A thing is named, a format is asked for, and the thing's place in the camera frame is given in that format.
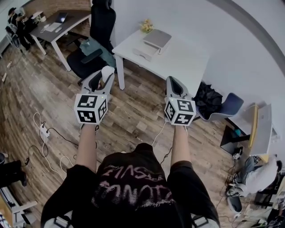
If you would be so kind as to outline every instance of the sleeve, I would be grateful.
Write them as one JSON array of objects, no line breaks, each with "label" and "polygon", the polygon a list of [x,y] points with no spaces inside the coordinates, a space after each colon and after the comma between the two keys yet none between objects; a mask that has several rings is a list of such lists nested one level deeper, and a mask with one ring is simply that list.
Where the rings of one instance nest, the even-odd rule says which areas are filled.
[{"label": "sleeve", "polygon": [[11,17],[11,23],[15,26],[17,26],[17,21],[16,21],[17,17],[18,17],[18,14],[16,13]]},{"label": "sleeve", "polygon": [[192,214],[204,216],[220,224],[217,210],[191,162],[180,161],[172,165],[167,183],[173,199],[179,205]]},{"label": "sleeve", "polygon": [[44,205],[41,227],[49,219],[63,216],[91,202],[96,182],[97,175],[85,166],[75,165],[68,169],[66,179]]}]

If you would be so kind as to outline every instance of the small flowers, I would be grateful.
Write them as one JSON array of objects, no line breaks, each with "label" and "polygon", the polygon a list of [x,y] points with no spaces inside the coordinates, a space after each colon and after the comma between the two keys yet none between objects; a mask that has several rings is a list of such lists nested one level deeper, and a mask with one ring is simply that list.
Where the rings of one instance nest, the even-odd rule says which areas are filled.
[{"label": "small flowers", "polygon": [[141,31],[144,33],[149,33],[153,30],[153,24],[150,19],[146,19],[141,23]]}]

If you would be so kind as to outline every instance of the black bag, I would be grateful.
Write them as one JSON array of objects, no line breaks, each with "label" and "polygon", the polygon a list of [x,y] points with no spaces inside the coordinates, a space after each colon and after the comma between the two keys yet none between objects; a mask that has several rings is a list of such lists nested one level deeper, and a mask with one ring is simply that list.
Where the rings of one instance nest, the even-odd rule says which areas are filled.
[{"label": "black bag", "polygon": [[199,108],[200,114],[209,119],[210,115],[219,112],[222,107],[223,96],[211,89],[211,85],[201,82],[198,92],[194,97],[196,106]]}]

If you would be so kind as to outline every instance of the laptop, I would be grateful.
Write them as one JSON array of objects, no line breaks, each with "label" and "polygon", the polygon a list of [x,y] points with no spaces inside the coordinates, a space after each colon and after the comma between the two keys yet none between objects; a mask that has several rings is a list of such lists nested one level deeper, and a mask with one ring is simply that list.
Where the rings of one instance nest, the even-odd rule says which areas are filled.
[{"label": "laptop", "polygon": [[47,27],[45,30],[49,32],[53,32],[55,29],[57,29],[59,26],[63,24],[67,16],[66,12],[60,12],[57,16],[57,19],[54,23],[52,23],[49,27]]}]

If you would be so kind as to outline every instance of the computer monitor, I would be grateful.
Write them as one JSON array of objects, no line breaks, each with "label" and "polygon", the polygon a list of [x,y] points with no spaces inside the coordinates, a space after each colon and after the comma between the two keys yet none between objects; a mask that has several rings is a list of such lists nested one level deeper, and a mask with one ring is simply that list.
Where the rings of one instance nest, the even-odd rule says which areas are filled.
[{"label": "computer monitor", "polygon": [[57,19],[56,19],[56,23],[63,23],[66,19],[66,16],[67,16],[67,13],[66,12],[60,12],[57,16]]}]

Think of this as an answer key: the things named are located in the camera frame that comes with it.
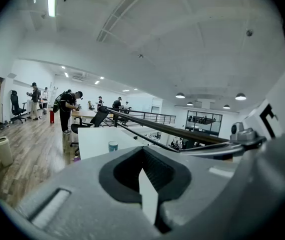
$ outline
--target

···

**TASK DIRECTIONS**
Your answer must be an exact copy of the lines above, from the line that contains "monitor, I would be grateful." through the final line, with no pictures in it.

**SOLUTION TO THE PROBLEM**
If you would be so kind as to outline every instance of the computer monitor, I would be grateful.
Write them as one JSON array of objects, no line breaks, each with "label" and "polygon", the polygon a list of [x,y] points with no spaces inside the coordinates, a space after each colon and after the comma between the two keys yet none between objects; a mask that has several rings is a list of such lists nested one level deeper, and a mask with one ring is simply that list.
Where the rings of one instance nest, the even-odd rule says which areas are filled.
[{"label": "computer monitor", "polygon": [[57,19],[56,19],[56,23],[63,23],[66,19],[66,16],[67,16],[67,13],[66,12],[60,12],[57,16]]}]

Think of this as an answer key: the things named are located in the camera frame that comes with it.
$ outline
--target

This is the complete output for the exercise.